══ Material provided

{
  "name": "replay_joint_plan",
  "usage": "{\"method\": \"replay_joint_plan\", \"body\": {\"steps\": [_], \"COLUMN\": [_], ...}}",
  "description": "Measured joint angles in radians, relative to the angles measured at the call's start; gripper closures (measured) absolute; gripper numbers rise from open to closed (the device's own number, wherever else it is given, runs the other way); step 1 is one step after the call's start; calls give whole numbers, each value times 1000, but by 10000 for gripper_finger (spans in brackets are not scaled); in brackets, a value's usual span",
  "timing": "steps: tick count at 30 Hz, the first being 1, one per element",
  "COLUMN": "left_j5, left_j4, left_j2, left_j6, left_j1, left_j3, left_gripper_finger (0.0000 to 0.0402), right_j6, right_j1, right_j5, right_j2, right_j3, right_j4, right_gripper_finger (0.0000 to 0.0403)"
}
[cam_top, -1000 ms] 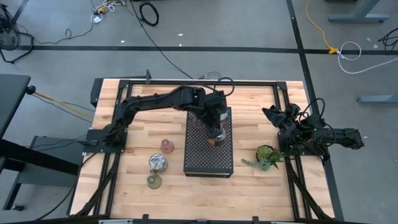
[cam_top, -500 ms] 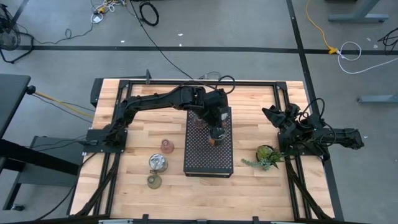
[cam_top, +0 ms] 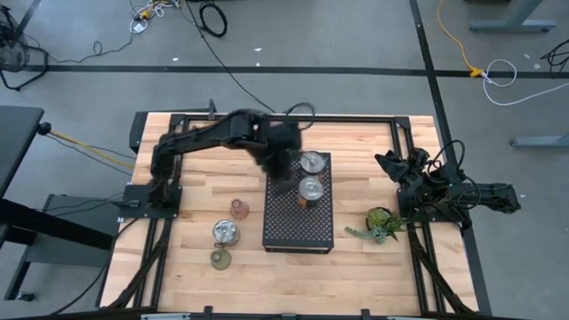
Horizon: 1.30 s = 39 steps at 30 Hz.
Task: Pick & Place candle stick holders
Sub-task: Put the pink glass candle holder on the shelf
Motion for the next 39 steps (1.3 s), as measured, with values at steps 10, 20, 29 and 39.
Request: {"method": "replay_joint_plan", "body": {"steps": [10,20,29,39], "left_j5": [-156,-183,-151,-106], "left_j4": [-126,-100,315,396], "left_j2": [-196,-525,-639,-599], "left_j6": [-130,-504,-608,-603], "left_j1": [-125,-147,-148,-139], "left_j3": [-179,-788,-1164,-1266], "left_gripper_finger": [379,388,388,341], "right_j6": [1,0,1,12], "right_j1": [0,0,0,0], "right_j5": [2,1,2,2], "right_j2": [0,0,0,0], "right_j3": [0,0,0,0], "right_j4": [-4,-12,-11,-14], "right_gripper_finger": [302,302,302,302]}}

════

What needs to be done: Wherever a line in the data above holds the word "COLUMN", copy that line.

Task output:
  "usage": "{\"method\": \"replay_joint_plan\", \"body\": {\"steps\": [_], \"COLUMN\": [_], ...}}",
  "COLUMN": "left_j5, left_j4, left_j2, left_j6, left_j1, left_j3, left_gripper_finger (0.0000 to 0.0402), right_j6, right_j1, right_j5, right_j2, right_j3, right_j4, right_gripper_finger (0.0000 to 0.0403)"

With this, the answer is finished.